I’m so tired of people who are paralyzed by a fear of failure. Don’t get me wrong… I’m afraid of failing too. I’m like everyone else… I don’t like falling on my face. But by and large there is so much fear. Fear of making a mistake, being looked down upon, losing what you have, finding out the truth. It’s slavery. It enslaves regardless of age, ethnic or socio-economic background. When I’m being judgmental… I think it’s pathetic. When I’m more humble about it [and realize it in myself too], it really makes me sad.
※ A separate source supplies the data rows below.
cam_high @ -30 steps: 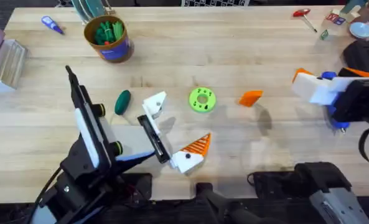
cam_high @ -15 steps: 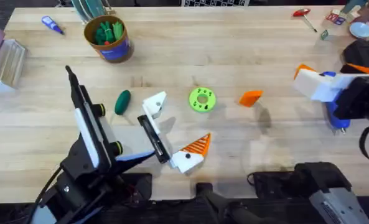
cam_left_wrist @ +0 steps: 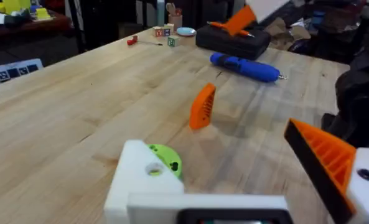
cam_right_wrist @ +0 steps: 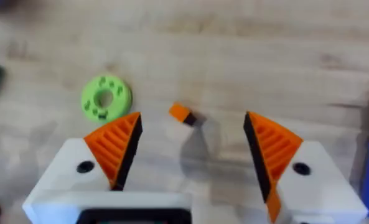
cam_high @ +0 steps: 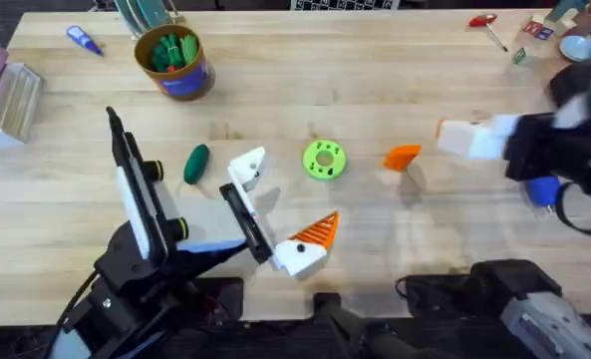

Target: Pick up the gripper from the table and insert it into the empty holder that is missing its gripper. Then pick up a screw, insert it into the mounting hole, and use the screwdriver to tighten it. Finally, clean up the table by picking up the vegetable and placing it into the bucket.

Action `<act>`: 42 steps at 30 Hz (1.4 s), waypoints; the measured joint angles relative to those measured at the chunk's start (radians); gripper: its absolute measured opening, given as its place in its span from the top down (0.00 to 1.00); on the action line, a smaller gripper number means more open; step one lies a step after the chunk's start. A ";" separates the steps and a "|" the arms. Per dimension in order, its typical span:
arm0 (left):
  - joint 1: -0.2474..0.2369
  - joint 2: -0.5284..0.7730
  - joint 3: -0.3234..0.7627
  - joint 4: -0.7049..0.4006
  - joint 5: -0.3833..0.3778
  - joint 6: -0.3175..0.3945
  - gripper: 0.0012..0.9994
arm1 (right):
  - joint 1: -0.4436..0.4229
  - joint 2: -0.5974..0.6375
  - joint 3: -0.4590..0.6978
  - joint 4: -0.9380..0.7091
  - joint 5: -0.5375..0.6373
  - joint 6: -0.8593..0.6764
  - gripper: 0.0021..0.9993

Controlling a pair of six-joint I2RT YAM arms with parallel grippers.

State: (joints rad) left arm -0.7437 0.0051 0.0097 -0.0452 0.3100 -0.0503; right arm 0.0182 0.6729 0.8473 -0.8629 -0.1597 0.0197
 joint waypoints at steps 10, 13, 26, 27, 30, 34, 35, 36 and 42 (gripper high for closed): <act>0.000 0.000 0.000 -0.018 0.000 -0.015 0.01 | 0.085 0.355 0.129 -0.135 0.003 -0.179 0.01; 0.000 0.000 0.000 -0.018 0.000 -0.016 0.01 | 0.097 0.420 0.132 -0.119 0.006 -0.199 0.01; 0.000 0.000 0.000 -0.018 0.000 -0.018 0.01 | 0.162 0.546 0.132 -0.111 0.095 -0.447 0.01; 0.000 0.000 0.000 -0.018 0.000 -0.018 0.01 | 0.170 0.559 0.133 -0.110 0.104 -0.467 0.01; 0.000 0.000 0.000 -0.018 0.000 -0.018 0.01 | 0.194 0.608 0.133 -0.094 0.128 -0.515 0.01; 0.000 0.000 0.000 -0.018 0.000 -0.018 0.01 | 0.219 0.667 0.133 -0.052 0.173 -0.547 0.01; 0.000 0.000 0.000 -0.018 0.000 -0.018 0.01 | 0.224 0.677 0.133 -0.049 0.187 -0.556 0.02; 0.000 0.000 0.000 -0.018 0.000 -0.018 0.01 | 0.229 0.687 0.133 -0.049 0.201 -0.568 0.04; 0.000 0.000 0.000 -0.018 0.000 -0.018 0.01 | 0.235 0.718 0.133 -0.024 0.242 -0.597 0.14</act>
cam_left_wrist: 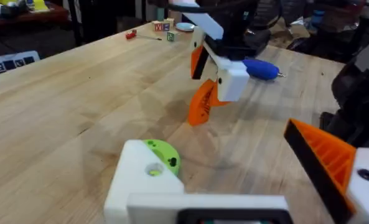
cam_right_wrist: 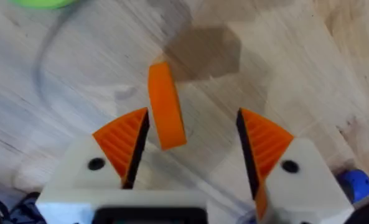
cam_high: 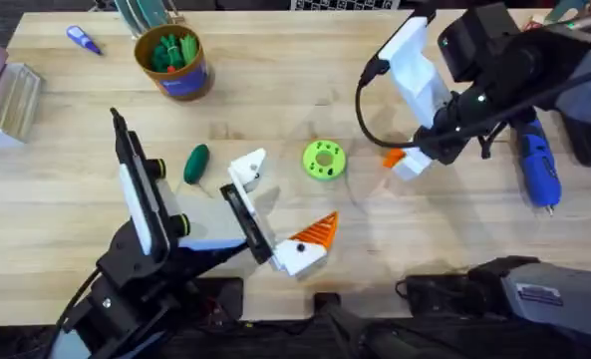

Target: Pick up the gripper from the table and insert it into the empty holder that is missing its gripper. Then pick up a screw, insert it into the mounting hole, and use the screwdriver to tighten it. Finally, clean up the table by picking up the vegetable and placing it into the bucket.

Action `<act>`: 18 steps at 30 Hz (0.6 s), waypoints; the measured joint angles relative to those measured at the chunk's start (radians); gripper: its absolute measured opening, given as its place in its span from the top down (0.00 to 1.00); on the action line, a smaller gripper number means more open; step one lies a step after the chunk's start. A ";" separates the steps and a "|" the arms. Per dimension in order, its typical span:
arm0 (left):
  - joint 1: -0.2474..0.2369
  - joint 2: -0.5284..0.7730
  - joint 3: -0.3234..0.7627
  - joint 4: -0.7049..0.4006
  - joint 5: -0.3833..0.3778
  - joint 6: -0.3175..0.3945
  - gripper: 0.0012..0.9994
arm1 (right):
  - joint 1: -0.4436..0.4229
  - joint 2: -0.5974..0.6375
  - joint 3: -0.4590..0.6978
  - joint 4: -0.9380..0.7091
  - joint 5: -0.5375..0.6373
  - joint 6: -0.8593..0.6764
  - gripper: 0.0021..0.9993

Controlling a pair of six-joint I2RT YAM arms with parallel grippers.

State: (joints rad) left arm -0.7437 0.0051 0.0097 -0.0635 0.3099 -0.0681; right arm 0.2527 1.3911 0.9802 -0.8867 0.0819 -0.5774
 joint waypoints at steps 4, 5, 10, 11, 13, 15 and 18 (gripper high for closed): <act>0.000 0.000 0.000 0.000 0.000 0.000 0.01 | 0.002 0.003 0.000 0.002 0.000 -0.006 0.25; 0.000 0.000 0.000 0.000 0.000 0.000 0.01 | 0.003 0.003 0.000 0.002 0.000 -0.007 0.29; 0.000 0.000 0.000 0.000 0.000 0.000 0.01 | 0.004 0.003 0.001 0.002 -0.019 -0.007 0.39; 0.000 0.000 0.000 0.000 0.000 0.000 0.01 | 0.005 0.003 0.001 0.002 -0.029 -0.007 0.41; 0.000 0.000 0.000 0.000 0.000 0.000 0.01 | 0.005 0.003 0.001 0.002 -0.043 -0.007 0.44; 0.000 0.000 0.000 0.000 0.000 0.000 0.01 | 0.005 0.003 0.001 0.001 -0.052 -0.007 0.48; 0.000 0.000 0.000 0.000 0.000 0.000 0.01 | 0.005 0.003 0.001 0.000 -0.058 -0.007 0.57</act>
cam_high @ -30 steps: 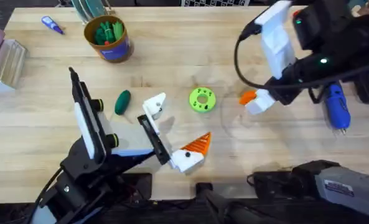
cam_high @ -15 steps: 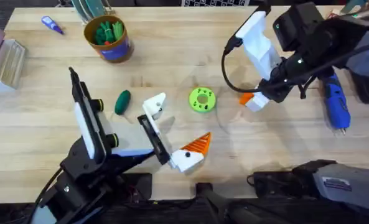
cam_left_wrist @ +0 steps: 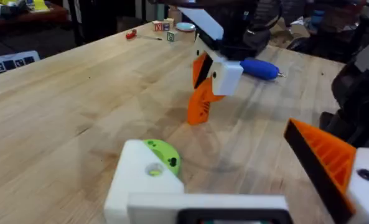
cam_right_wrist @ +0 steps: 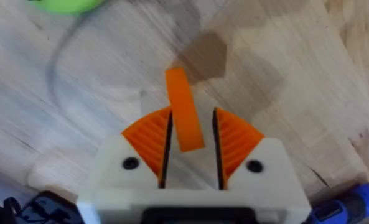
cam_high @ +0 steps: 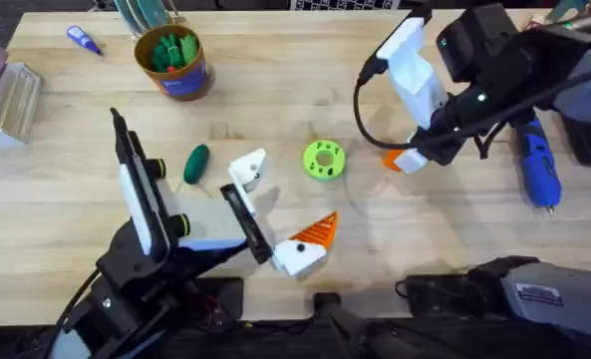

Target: Pick up the gripper from the table and insert it into the empty holder that is missing its gripper. Then pick up a screw, insert it into the mounting hole, and use the screwdriver to tighten it. Finally, clean up the table by picking up the vegetable and placing it into the bucket.

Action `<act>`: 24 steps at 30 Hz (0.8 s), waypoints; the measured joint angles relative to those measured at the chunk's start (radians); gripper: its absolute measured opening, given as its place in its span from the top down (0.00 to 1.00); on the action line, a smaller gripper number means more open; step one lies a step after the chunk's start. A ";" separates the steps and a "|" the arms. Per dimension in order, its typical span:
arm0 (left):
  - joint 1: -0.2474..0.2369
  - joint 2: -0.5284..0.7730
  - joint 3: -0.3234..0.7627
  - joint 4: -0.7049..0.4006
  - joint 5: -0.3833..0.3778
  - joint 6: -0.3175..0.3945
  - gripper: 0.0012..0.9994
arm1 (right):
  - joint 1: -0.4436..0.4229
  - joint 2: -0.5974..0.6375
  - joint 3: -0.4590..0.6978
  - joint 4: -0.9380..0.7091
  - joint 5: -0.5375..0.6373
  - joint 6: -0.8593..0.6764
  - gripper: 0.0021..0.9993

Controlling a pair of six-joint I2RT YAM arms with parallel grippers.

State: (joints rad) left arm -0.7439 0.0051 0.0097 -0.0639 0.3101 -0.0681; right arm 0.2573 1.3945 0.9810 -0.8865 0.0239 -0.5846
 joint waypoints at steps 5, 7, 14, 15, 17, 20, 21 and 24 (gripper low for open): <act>0.000 0.000 0.000 0.000 0.000 0.000 0.01 | 0.000 0.000 0.000 0.000 -0.005 -0.003 0.81; 0.000 0.000 0.000 0.000 0.000 0.000 0.01 | 0.000 0.000 0.000 0.002 -0.003 -0.004 0.90; 0.000 0.000 0.000 0.000 0.000 0.000 0.01 | 0.001 -0.047 0.002 -0.010 -0.004 -0.003 0.99; 0.000 0.000 0.000 0.000 0.000 0.000 0.01 | 0.001 -0.073 0.002 -0.012 -0.004 -0.003 0.99; 0.000 0.000 0.000 0.000 0.000 0.000 0.01 | 0.001 -0.128 0.002 -0.021 -0.004 -0.004 0.99; 0.000 0.000 0.000 0.000 0.000 0.000 0.01 | 0.001 -0.230 0.002 -0.045 -0.005 0.011 0.99; 0.000 0.000 0.000 0.000 0.000 0.000 0.01 | 0.001 -0.269 0.002 -0.051 -0.006 0.028 0.99; 0.000 0.000 0.000 0.000 0.000 0.000 0.01 | 0.000 -0.377 0.002 -0.055 -0.043 0.110 0.99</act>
State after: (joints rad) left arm -0.7441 0.0051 0.0097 -0.0639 0.3099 -0.0681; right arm 0.2577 1.0178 0.9829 -0.9413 -0.0189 -0.4744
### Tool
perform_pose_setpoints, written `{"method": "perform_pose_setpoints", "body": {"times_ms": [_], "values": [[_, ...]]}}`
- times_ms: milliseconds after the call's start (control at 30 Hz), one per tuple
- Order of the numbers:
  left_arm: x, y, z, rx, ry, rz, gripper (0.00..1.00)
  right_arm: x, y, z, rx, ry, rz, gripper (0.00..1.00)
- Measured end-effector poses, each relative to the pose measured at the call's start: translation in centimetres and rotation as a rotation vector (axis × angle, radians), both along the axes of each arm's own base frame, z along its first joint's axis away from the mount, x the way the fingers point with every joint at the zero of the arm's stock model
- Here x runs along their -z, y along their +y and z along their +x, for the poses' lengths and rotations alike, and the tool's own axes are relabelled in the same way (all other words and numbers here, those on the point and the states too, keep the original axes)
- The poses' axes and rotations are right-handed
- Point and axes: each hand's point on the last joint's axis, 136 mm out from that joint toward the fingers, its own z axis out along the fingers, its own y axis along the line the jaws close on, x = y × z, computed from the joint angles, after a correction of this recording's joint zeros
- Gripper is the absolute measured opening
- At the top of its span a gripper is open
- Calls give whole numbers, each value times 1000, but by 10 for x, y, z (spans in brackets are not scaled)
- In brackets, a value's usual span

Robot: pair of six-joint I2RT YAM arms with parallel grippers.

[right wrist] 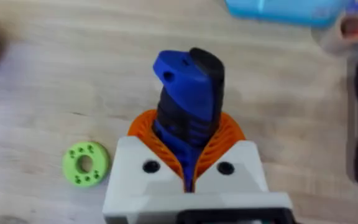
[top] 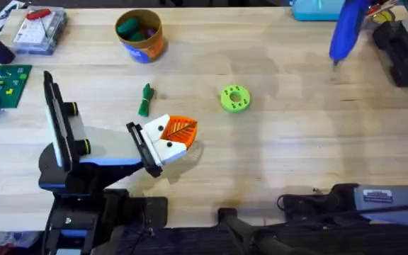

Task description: Pick up the gripper from the table and insert it into the empty holder that is missing its gripper. Then pick up a screw, insert it into the mounting hole, and use the screwdriver to tighten it. Finally, clean up the table by picking up the vegetable and placing it into the bucket.

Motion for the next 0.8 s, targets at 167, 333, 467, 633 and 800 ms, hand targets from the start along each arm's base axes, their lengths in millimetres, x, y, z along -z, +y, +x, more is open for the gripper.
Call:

So I’m excited to see guys who say that fear is not an option. And to see it in a few of my guys… that they were willing to not be owned by fear for the sake of the Gospel. That makes me really proud. And the truth is that I see very few who make that deal, step up to that challenge… and not be owned… by fear.
i just don’t know…
I can’t describe how I’m feeling this morning… but it’s that everything is way above my head these days. I never feel like I’m in control anymore. It sounds pretty distressing, but it’s rather liberating. As I read through John with the boys, all I see are verses that talk about how the Holy Spirit just does his thing and you can’t ever predict it. You find Jesus saying one thing [purposefully?] and then doing another. That sounds contradictory… to me it just sounds like you can’t peg him. He’s doing his thing whether you like it or not. He talks about how sickness will lead to glory… but how? I don’t know. He does crazy miracles and no one really knows what to make of it. There’s no explanation.
It just sounds like people are confused – like the human tornado just hit. Yes, that’s a Dolemite reference. Don’t look it up. And at the end, he still demands for it all. And reiterates again and again, that he does it. We don’t do it, he does it.
I wonder sometimes what God is trying to make of me – meaning, I’m a work in progress; but what’s the final product? What will I be like when I’m 40? Or 50? Or 80? What will I be like? And the little things I’m learning each moment is this simple thing that it’s all Jesus. It’s always been Jesus. Jesus does it. He did it in the beginning, why would it change now? The heart of the Gospel is that Jesus came to be with us. We didn’t go to him. He sacrificed his life. We sacrificed nothing. He embraced us. We didn’t embrace him. And when it’s so stark like that… there’s only one response. But to love him more each day.
I want to be one of those guys in their 80’s who reflect on their life and they’ve nothing much to say but, “I just don’t know… but one thing I do know… I was blind, but now I see.” I want to be one of those guys that just says… all I know is that Jesus loves me and it still messes me up. I don’t care to be this expert practitioner. I don’t really need public acclaim [it's not to say I don't have those fleshly dreams]… I just want to be that guy who says that Jesus loves him and he just loves him back.
I sense that God is working out the kinks to be able to arrive at that very destination.